▸ Work item
Print, exactly as they appear in the listing below, the lines from the line with "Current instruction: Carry" to the line with "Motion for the", with both end lines kept.

▸ Data extract
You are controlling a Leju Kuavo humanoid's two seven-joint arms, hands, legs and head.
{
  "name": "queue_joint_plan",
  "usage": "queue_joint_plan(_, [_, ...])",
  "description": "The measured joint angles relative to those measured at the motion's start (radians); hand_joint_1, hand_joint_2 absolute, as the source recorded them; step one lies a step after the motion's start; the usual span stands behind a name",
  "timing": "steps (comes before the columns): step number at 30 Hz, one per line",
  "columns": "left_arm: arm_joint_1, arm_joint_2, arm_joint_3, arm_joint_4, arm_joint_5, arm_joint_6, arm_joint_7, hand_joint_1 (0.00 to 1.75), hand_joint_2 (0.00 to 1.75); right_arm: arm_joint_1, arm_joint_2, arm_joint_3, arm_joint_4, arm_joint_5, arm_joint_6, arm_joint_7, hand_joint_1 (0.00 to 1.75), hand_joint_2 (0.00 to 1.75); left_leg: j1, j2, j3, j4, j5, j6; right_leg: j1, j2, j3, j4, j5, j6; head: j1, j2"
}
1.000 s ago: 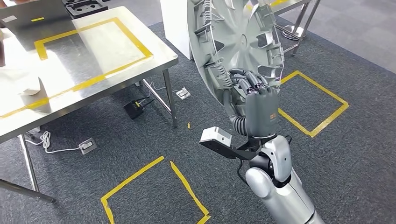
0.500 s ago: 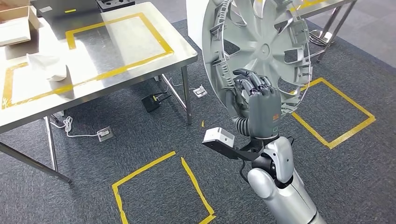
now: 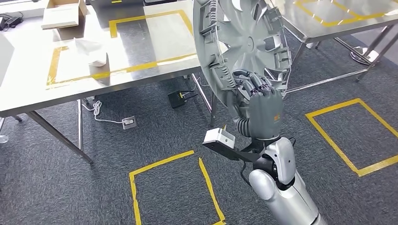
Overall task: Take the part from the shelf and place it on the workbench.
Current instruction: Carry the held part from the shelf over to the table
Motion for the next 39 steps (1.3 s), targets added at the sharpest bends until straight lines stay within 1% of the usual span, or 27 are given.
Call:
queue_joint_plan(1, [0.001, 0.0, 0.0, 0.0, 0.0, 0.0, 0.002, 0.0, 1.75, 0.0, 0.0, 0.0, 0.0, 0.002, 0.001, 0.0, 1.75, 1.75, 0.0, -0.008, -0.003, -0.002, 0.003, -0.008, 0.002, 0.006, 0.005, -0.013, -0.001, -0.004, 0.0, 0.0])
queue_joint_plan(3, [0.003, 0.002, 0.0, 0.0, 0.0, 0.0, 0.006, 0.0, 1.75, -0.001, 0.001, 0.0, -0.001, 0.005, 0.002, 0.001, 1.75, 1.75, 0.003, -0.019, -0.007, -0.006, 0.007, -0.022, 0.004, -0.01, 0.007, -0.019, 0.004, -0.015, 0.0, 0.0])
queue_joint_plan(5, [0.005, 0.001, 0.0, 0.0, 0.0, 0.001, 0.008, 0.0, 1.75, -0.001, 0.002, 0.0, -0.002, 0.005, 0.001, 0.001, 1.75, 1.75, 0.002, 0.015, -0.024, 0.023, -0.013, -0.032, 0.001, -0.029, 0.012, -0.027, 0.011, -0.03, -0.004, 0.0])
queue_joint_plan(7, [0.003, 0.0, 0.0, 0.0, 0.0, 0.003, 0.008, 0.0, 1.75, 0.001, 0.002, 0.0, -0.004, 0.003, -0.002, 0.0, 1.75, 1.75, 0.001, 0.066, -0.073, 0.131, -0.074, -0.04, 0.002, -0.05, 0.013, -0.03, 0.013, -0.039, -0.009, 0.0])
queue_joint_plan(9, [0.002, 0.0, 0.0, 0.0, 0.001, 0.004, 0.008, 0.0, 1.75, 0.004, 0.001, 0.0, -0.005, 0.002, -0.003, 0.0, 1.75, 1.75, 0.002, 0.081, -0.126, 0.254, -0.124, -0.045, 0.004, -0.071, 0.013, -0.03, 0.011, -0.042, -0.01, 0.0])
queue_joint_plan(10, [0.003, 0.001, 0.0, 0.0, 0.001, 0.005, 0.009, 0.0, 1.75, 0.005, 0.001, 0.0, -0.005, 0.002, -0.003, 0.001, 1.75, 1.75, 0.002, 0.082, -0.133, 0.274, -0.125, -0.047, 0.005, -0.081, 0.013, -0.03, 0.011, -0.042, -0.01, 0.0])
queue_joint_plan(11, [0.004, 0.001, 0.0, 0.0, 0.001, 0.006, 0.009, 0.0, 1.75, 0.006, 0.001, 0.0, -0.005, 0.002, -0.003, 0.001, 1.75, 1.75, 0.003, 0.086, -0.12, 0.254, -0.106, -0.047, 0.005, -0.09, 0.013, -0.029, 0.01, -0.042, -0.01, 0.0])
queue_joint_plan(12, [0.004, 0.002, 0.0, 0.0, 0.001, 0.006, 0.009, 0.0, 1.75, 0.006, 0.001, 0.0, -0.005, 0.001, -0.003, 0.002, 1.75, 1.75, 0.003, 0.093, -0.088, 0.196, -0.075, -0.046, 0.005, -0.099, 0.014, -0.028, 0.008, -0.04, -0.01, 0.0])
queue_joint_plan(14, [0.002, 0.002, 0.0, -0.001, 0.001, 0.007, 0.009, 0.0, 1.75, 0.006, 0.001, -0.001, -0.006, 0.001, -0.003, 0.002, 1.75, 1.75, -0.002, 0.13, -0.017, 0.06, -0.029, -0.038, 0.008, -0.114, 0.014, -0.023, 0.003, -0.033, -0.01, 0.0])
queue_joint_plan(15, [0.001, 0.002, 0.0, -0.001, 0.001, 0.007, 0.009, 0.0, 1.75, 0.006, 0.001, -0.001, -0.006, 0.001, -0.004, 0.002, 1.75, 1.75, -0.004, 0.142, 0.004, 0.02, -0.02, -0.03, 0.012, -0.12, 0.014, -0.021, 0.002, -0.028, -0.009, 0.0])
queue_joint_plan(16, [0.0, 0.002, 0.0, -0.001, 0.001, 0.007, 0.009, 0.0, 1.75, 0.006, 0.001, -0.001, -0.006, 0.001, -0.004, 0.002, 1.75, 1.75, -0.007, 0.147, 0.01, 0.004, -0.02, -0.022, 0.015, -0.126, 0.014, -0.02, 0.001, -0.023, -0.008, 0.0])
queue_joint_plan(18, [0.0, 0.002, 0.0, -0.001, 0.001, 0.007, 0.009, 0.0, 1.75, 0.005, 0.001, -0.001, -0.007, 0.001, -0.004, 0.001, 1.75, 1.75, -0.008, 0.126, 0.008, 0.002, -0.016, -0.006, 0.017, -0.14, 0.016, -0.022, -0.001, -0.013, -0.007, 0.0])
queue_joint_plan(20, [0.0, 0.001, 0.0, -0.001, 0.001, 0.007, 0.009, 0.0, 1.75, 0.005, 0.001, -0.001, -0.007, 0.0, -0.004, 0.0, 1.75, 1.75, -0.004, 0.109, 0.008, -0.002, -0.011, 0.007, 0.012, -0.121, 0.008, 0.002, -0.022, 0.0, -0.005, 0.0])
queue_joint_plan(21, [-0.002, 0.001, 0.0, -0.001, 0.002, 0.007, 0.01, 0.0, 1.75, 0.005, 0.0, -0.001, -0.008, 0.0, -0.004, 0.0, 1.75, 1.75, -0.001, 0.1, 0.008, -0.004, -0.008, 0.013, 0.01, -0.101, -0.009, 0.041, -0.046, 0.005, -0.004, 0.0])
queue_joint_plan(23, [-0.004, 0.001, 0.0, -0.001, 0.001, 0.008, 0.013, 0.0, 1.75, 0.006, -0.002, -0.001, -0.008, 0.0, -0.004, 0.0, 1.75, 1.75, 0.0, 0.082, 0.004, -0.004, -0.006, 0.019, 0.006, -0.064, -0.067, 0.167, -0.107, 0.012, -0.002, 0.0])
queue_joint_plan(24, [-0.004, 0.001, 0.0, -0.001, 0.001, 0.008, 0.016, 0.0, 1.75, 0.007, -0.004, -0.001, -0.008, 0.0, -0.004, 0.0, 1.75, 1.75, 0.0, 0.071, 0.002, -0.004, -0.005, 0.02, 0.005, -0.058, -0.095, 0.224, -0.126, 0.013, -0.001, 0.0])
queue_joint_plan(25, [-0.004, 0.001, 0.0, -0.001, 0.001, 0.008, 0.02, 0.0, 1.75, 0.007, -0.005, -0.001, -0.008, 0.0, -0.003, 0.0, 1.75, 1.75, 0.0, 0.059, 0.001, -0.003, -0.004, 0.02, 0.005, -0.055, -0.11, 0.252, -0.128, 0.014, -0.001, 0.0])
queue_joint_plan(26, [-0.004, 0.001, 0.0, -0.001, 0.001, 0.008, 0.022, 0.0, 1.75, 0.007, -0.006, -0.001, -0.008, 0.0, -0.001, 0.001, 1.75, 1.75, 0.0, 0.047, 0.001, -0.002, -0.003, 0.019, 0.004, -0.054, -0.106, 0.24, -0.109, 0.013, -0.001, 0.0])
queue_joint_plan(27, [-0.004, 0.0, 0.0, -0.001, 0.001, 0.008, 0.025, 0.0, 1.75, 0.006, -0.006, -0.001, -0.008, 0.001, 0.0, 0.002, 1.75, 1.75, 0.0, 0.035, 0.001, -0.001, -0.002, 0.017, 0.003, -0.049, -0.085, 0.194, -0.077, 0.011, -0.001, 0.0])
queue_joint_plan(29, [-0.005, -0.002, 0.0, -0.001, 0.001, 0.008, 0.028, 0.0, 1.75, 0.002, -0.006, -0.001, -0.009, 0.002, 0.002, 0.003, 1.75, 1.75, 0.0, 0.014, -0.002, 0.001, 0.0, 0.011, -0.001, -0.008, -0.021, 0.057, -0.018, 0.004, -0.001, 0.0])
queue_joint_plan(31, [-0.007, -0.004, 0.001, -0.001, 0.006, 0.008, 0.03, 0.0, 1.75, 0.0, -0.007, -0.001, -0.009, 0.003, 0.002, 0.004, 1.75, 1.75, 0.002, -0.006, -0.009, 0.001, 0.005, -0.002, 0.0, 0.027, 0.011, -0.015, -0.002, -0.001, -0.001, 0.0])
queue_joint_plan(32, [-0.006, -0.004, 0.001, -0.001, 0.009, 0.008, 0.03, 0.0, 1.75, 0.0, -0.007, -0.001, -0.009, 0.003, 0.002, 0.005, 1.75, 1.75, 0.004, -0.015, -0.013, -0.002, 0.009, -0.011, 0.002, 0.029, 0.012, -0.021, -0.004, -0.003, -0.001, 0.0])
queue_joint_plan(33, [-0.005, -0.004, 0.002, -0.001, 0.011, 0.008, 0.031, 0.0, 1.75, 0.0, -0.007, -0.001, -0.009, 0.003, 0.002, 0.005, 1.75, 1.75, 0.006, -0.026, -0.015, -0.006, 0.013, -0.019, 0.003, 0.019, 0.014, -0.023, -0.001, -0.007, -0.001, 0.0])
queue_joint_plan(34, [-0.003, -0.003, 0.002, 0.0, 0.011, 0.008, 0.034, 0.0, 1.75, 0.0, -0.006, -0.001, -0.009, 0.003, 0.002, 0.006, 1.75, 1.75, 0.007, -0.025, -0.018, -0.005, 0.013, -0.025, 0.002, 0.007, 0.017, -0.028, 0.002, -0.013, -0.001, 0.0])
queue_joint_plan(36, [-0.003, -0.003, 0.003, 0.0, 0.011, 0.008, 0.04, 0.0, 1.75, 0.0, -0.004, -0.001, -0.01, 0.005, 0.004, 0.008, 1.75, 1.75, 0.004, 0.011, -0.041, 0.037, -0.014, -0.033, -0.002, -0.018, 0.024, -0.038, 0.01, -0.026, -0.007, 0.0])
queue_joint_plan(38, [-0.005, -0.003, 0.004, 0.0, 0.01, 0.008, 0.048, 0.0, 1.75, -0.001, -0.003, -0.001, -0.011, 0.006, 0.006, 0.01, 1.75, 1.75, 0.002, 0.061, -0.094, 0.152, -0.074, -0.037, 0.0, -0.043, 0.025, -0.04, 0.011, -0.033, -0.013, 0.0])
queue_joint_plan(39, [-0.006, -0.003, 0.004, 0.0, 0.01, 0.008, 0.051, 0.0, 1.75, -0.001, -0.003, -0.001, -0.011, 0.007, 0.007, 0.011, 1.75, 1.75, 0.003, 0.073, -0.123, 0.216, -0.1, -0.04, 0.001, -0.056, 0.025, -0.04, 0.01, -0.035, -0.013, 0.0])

▸ Written answer
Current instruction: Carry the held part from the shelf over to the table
Motion for the next 39 steps (1.3 s), targets added at the sharpest bends until straight lines stay within 1% of the usual span, or 27 are given.

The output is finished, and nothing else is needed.